Recently, speaking at Les Mureaux, President Macron said, “Islam is a religion that is in crisis all over the world today, we are not just seeing this in our country”. He vowed to eradicate the influence of Islamism from public institutions. For this, Macron has devised a new proposal to combat what he calls ‘Islamic separatism’. To counter radical/extremist elements, the government will keep check on foreign religious funding, scrutinize religious institutions and limit home-schooling. Macron’s proposal to counter radicalization will certainly set a new templet with its snowballing effects across the European continent. The idea seems to support a new version of Islam, which would be compatible with French republican values and to unleash a war of French government against so called radical or extremist Islam, within its boundaries.  ‘Islam of France’ as Macron puts it

Internally, Europe is battling economic challenges, gender issues, a rise in racism, cybercrime, and an unprecedented climatic challenge. But politicians  have intentionally shifted focus on Islamism to advance their agendas. Islamophobic movements and political parties promoting anti-Muslim agendas have gained popular support as well as political mileage. For this reason, Islamophobic discourse has well absorbed by European society. Thus, Macron’s recent speech attempting to ‘reorganize Islam’ in France is part of his election manifesto. Border crossing of refugees and excessive immigration has not only destabilized the national identity but also exacerbating the public rage.

European countries have adopted various policies varying extensively from each other. Both France and Germany have adopted policies like multiculturalism and assimilation to integrate its minorities. The French model of assimilation has completely failed because it cannot cope up with the diversity and diverse identities with the republic.
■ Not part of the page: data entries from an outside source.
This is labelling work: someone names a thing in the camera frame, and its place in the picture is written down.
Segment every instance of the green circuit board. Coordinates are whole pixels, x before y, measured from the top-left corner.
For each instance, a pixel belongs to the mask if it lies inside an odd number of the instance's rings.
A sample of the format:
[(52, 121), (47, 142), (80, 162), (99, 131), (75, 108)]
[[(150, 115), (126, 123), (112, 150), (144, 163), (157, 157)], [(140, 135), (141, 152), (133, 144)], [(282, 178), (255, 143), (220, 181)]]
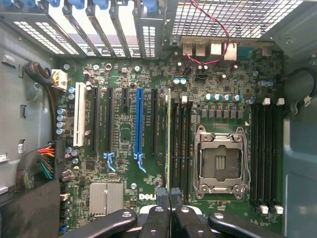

Thus, minorities are losing their ‘Muslim identity’ under the garb of assimilation. Countering separatist elements, the French government continues to undermine the religious identity of its minorities. which justifies the fact that religious values cannot be above the French values.

The culture of stigmatization with respect to minorities in Europe and in particular to Muslims should be dealt with sternly by the authorities. The broader approach of European countries with respect to religion of Islam should consider Islam’s sensitivities and the government’s hard approach in itself should not become a galvanizing force for religiously inspired violence. At the global stage, there is a need to bridge the chasm between Islam and West, which are wittingly or unwittingly propelling unending violence, which manifests in different forms as has been the recent case of beheading of a teacher in Paris.  

Ambreen Yousuf is a Doctoral Candidate at Jamia Millia Islamia University, New Delhi.